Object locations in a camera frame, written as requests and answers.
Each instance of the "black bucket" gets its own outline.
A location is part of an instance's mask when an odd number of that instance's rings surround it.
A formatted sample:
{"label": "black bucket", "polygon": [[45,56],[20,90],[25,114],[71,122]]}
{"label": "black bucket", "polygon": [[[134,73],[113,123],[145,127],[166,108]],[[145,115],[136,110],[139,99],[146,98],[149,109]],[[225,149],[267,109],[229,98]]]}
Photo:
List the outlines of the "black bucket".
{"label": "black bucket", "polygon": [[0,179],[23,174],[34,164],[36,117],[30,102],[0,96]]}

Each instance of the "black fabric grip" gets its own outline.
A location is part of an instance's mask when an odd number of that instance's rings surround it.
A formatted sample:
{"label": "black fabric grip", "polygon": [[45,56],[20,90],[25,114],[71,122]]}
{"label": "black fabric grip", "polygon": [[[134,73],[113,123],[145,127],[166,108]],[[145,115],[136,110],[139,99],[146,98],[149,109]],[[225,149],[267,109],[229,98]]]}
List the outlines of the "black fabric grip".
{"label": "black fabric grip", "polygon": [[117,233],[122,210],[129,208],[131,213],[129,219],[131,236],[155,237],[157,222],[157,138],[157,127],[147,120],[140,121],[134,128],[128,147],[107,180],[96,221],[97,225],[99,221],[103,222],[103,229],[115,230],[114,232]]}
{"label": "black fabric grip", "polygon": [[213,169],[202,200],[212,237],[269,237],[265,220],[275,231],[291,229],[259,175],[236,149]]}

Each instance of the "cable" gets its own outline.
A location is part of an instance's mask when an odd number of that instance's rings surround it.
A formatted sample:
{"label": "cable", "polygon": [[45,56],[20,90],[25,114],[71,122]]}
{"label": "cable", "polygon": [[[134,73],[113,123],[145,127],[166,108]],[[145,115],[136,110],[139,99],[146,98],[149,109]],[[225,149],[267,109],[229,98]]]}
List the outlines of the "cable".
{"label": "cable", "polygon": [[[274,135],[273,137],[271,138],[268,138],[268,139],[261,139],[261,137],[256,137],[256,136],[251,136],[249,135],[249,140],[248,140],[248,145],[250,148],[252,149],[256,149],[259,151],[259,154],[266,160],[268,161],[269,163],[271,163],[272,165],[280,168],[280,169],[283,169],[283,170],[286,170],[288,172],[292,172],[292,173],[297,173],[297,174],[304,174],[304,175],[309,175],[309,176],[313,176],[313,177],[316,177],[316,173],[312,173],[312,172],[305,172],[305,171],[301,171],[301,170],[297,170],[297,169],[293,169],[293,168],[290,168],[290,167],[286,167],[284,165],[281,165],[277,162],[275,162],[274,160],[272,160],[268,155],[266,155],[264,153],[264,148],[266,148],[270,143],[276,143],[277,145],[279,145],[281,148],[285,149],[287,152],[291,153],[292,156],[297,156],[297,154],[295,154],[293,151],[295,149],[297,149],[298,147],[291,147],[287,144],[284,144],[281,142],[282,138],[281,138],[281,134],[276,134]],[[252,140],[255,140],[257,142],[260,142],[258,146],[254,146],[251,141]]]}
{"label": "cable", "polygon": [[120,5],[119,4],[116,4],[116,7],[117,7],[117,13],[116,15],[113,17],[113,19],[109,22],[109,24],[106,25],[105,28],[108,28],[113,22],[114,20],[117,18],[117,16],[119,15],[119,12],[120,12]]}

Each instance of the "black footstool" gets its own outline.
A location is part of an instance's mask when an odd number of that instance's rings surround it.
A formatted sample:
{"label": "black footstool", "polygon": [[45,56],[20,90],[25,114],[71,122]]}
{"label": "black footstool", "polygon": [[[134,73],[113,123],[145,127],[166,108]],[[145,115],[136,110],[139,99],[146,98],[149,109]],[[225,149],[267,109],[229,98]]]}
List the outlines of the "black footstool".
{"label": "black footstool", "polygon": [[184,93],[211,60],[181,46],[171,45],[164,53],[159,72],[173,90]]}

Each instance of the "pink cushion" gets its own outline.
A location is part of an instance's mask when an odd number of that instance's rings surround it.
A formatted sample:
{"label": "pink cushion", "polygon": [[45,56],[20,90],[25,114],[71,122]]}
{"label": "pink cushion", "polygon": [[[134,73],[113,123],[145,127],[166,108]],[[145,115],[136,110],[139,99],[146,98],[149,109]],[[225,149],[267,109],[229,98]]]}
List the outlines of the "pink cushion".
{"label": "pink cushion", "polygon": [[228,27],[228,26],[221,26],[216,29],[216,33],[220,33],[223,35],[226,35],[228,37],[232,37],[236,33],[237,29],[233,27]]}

++++++++

__TASK DESCRIPTION__
Go through the lines above and copy any that contain "Each".

__SOLVED EXERCISE__
Each instance of the "black bucket" gets its own outline.
Each instance of the "black fabric grip" gets its own outline.
Each instance of the "cable" gets its own outline.
Each instance of the "black footstool" gets its own outline.
Each instance of the "pink cushion" gets its own outline.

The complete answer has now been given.